If the “fundamental rules of economics” leads to massive income inequality, then maybe we need a system that doesn’t adhere to the “fundamental rules of economics”. Because that should be an important part of the debate, right? Some people were better off. But for many people, things have gotten exponentially worse.

But removing those subsidies wasn’t the only way to stop uneconomic over-fertilizing, over-feeding, over-grazing, and eventually pollution. There were other ways to go about this. I’m not arguing for subsidies. Just that there is more than one way to skin a cat, and if the fundamental issue you want to address is pollution, then destroying livelihoods and driving farmers to suicide isn’t the only way to go about it.

Except for the fact that I actually did a keyword search for “veal” in all of your links (that weren’t paywalled), and veal wasn’t mentioned once in any of them.

So I’m still waiting for a cite on that one. As I said: it isn’t my google-fu skills that are lacking here. I specifically went looking for information about the veal industry in relation to your claims. I came up with the same amount of citations you provided. So I’m still wondering where you got this information from.
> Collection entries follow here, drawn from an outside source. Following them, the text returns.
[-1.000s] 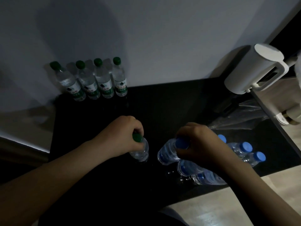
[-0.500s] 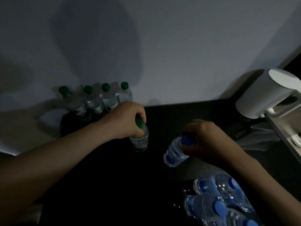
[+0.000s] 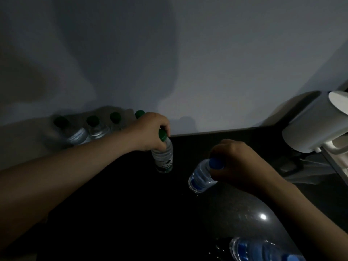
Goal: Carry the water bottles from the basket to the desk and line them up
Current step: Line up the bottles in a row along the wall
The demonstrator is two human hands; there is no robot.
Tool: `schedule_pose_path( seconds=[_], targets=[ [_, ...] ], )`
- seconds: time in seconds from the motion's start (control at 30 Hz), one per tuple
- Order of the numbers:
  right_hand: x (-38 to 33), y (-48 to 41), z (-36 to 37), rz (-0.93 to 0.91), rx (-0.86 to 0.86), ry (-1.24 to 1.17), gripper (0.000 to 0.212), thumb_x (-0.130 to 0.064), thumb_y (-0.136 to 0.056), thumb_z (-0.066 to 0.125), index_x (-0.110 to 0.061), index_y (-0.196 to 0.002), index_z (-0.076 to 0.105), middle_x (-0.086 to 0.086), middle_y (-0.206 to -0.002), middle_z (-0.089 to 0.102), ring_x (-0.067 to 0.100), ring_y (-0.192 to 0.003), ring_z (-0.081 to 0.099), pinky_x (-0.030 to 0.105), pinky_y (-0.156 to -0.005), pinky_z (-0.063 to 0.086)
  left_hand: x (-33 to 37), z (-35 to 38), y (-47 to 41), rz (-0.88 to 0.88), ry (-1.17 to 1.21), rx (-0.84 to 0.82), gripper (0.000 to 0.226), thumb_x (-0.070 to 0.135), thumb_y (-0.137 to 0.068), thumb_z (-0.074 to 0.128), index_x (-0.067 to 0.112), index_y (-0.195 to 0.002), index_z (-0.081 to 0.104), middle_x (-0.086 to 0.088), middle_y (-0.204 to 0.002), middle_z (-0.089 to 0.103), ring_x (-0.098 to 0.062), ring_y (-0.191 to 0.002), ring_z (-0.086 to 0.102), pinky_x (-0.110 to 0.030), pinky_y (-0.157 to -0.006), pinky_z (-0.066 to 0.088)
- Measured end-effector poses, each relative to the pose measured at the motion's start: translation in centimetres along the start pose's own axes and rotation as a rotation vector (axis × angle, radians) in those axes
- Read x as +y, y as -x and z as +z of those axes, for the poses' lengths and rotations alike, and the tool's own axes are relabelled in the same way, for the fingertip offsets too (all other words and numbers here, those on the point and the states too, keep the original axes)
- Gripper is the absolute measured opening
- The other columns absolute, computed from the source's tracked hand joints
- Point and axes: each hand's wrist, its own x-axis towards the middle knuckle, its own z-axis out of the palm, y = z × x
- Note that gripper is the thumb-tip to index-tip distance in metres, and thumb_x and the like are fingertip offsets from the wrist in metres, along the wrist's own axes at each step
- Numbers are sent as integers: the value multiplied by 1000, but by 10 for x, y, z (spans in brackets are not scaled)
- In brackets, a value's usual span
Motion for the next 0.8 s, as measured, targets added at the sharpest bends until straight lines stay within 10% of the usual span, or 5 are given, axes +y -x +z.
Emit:
schedule_pose_path(
  seconds=[0.8],
  targets=[
    [32,-65,11,21,-40,-56,36,-33,-79,71,-25,-112,62,-8,-109,52,9,-96,56,25,-81,53,-55,-6,-98,103,-194,-95,28,11,-60,75,17,-86,65,2,-92,58,-19,-85,57,-35,-76,51]
  ],
)
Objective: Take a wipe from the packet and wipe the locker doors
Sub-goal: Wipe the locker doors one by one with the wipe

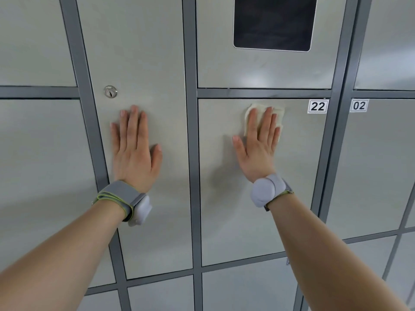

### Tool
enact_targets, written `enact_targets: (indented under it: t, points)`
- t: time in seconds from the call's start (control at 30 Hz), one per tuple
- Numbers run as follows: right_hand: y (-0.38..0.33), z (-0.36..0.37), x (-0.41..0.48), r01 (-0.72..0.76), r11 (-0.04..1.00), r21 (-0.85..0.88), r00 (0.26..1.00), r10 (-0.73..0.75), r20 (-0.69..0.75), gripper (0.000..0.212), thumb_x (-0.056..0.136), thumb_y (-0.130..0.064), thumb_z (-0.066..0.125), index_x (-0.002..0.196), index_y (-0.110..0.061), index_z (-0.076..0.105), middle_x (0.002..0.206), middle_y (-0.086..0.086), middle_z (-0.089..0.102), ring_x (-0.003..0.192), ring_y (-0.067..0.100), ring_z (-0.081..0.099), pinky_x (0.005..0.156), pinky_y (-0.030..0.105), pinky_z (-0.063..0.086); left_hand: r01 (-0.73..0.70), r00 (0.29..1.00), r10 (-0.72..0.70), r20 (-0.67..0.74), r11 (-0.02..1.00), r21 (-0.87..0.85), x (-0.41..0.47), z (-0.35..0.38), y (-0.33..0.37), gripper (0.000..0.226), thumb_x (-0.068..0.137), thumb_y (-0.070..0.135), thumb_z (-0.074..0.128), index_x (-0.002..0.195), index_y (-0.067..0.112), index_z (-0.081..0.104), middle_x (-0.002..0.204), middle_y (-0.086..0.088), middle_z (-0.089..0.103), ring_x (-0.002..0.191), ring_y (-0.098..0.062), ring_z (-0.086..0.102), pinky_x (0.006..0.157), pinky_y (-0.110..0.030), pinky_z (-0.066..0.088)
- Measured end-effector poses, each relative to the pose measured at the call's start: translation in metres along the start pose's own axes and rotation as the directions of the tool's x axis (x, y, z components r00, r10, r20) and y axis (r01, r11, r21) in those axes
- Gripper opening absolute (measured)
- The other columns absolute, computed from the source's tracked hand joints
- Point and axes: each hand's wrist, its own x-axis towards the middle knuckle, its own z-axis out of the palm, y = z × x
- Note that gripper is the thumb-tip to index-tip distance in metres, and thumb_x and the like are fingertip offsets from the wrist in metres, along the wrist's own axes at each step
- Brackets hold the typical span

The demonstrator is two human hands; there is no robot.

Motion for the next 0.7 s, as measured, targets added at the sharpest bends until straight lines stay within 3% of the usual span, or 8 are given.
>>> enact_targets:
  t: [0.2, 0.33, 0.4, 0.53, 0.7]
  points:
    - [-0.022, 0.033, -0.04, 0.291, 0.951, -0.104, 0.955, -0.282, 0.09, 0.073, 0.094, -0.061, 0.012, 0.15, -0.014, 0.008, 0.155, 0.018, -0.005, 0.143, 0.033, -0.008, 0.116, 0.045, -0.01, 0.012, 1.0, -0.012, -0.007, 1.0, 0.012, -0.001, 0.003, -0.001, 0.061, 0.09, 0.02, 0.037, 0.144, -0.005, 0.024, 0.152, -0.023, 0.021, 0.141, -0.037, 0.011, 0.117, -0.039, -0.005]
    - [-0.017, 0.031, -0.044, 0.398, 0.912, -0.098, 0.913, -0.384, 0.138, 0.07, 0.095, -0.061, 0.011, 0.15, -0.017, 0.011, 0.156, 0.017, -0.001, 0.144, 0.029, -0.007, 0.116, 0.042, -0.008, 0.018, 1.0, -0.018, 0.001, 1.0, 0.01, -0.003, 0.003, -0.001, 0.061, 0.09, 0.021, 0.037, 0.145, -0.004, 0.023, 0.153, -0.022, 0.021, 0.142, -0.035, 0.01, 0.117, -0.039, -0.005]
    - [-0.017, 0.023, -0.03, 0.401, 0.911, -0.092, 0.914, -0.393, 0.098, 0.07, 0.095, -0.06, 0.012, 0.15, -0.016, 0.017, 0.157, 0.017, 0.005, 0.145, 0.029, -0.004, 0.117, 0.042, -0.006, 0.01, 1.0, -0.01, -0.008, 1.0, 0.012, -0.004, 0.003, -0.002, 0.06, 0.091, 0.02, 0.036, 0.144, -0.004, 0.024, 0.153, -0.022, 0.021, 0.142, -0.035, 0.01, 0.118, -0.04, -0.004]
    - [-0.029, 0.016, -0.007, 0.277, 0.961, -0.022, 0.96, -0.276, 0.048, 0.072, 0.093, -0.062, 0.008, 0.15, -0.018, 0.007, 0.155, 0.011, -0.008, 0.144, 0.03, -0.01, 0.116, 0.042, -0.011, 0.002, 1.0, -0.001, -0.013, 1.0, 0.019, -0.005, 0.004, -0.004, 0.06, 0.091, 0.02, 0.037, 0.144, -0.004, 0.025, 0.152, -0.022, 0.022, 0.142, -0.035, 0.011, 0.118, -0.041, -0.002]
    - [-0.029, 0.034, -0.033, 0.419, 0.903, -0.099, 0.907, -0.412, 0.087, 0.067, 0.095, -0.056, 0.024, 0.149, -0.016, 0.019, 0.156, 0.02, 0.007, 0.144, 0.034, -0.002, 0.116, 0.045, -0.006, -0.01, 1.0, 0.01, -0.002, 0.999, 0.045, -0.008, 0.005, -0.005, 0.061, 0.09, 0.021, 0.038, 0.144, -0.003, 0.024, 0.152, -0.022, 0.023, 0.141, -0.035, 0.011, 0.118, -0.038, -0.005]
Just to be clear here: some farms didn’t “just fail.” Some farmers killed themselves. There was a body count here. Don’t sugar coat this. I lived through this. The farmers had a gun to their heads and were given a choice: “adapt or die.” And some of them literally died. That some of the farmer did manage to adapt wasn’t the result of any “fundamental rules”. It doesn’t say anything about whether or not subsidies are inherently good or inherently bad. Subsidies don’t inherently cause pollution.

Did the fundamental rules of economics stop working in 1995?
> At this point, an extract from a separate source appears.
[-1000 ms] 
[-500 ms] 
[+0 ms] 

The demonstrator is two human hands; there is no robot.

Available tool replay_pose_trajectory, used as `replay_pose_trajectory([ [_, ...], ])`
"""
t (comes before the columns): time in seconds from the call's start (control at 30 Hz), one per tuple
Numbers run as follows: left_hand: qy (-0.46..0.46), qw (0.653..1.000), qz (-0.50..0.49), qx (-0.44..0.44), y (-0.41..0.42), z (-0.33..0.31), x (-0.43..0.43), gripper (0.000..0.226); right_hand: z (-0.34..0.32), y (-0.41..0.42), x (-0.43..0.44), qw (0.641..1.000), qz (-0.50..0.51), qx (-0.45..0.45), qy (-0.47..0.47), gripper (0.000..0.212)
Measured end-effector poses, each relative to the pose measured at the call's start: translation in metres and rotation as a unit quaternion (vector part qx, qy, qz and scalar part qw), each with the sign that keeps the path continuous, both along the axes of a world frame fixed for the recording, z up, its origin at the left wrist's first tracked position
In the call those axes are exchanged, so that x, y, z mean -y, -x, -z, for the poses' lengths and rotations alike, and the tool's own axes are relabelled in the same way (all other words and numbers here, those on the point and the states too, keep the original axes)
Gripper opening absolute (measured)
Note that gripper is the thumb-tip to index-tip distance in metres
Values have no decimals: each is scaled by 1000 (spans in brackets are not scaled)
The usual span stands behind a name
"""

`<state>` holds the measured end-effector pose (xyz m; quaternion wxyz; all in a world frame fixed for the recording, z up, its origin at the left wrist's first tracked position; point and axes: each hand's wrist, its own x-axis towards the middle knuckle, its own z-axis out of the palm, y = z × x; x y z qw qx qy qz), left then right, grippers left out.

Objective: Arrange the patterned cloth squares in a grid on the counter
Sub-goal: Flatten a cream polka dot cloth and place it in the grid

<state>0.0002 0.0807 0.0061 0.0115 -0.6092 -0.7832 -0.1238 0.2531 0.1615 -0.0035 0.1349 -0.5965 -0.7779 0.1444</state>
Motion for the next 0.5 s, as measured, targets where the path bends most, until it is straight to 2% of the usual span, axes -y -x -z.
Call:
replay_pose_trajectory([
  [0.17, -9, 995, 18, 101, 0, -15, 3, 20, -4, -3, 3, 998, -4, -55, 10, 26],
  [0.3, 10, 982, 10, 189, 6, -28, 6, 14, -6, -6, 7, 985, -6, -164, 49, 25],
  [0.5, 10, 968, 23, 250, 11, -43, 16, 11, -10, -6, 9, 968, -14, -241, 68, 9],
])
And again: I’m not defending the farm subsidies. Just, I don’t think there are any fundamental rules at play here.

I believe this is true, however I also believe some of the narrative pushed by the pro free market side suggests that any and all intrusion by the government is unwelcome. For all the wonderful, and very legitimate, stories of free market successes, they ALL depend on effective government regulation.
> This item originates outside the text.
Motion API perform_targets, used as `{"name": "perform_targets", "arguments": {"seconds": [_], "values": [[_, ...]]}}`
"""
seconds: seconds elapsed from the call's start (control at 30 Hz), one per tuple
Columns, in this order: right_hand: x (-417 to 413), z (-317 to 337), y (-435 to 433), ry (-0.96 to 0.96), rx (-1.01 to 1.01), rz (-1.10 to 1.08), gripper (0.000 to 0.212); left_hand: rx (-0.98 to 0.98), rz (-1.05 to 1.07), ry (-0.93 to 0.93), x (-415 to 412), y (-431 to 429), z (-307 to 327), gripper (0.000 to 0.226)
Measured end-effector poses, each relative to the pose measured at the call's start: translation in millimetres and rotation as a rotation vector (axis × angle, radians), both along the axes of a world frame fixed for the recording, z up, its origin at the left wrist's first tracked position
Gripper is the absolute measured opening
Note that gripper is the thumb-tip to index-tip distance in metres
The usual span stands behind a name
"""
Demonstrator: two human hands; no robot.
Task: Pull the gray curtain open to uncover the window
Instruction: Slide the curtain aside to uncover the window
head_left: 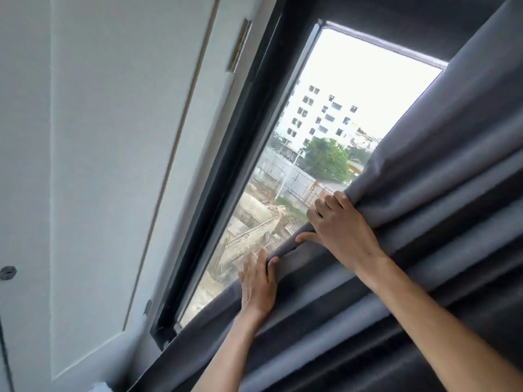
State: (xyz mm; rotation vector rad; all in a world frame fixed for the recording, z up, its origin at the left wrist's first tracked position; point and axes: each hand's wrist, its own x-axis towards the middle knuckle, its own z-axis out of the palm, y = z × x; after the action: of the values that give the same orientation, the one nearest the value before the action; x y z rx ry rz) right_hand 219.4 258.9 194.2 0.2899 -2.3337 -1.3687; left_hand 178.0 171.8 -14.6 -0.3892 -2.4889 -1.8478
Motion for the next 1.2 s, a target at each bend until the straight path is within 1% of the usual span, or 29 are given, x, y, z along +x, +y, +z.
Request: {"name": "perform_targets", "arguments": {"seconds": [0.23, 0.33, 0.4, 0.53, 0.63, 0.77, 0.9, 0.97, 1.1, 1.2], "values": [[122, 14, 41, 0.036, -0.086, -0.092, 0.058, -0.019, -0.128, 0.028, 106, 31, 27, 0.068], [174, 18, 65, 0.059, -0.083, -0.109, 0.060, 0.003, -0.195, 0.023, 152, 45, 36, 0.053], [206, 22, 80, 0.082, -0.075, -0.102, 0.061, -0.002, -0.237, 0.040, 181, 56, 44, 0.050], [265, 25, 107, 0.122, -0.073, -0.122, 0.061, -0.036, -0.281, 0.068, 239, 83, 47, 0.071], [301, 25, 129, 0.135, -0.063, -0.149, 0.062, -0.057, -0.264, 0.091, 274, 103, 48, 0.072], [341, 22, 165, 0.195, -0.015, -0.184, 0.064, -0.098, -0.280, 0.149, 306, 139, 48, 0.092], [385, 16, 209, 0.222, 0.064, -0.181, 0.062, -0.074, -0.372, 0.106, 344, 186, 41, 0.071], [412, 14, 230, 0.218, 0.095, -0.191, 0.062, -0.047, -0.420, 0.094, 370, 208, 37, 0.069], [469, 8, 265, 0.235, 0.098, -0.227, 0.064, -0.037, -0.516, 0.087, 422, 250, 33, 0.074], [520, 15, 287, 0.260, 0.146, -0.302, 0.065, -0.014, -0.586, 0.106, 459, 279, 34, 0.071]]}}
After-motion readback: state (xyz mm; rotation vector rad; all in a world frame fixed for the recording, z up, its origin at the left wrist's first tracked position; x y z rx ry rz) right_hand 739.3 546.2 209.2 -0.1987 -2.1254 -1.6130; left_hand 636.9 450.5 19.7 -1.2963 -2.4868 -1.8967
The free market has allowed to exist truly reprehensible practices, only to be stopped by eventual government intrusion. Governments share the blame for these practices, moreso in fact because the government deliberately chose to allow the practices while the free market is not a conscious actor.

There are frightfully few markets that can be trusted without any government oversight, and equally few that should be completely run top to bottom by the Feds.

Yes, that is a free market. The Starving Time wasn’t caused by that, or was the reference to a different famine in Virginia?

I have never seen any evidence that free market puritans are any more educated in economics than are socialists. Time and again they demonstrate ignorance of things like market failure.

The unwillingness of conservatives to see that single payer health insurance is wildly superior to a pure free market is, of course, a classic example. It’s literally a case study in first and second year economics.

Yes, the events I was referring to were not the Starving Time, which happened earlier.

Ca you perhaps provide a link to the events you are describing, because the Starving Time is the only famine I can find in Virginia.

I provided a cite above: After the Fact: The Art of Historical Detection by James West Davidson and Mark Lytle. Do you have a problem with that work?

Well, my only problem with it is that I am not in possession of it, and it’s about a lot of things, so the book’s title and description are not useful in figuring out what events you’re talking about. Could you maybe just say what famine you’re talking about so I can study it from any sources I can muster up?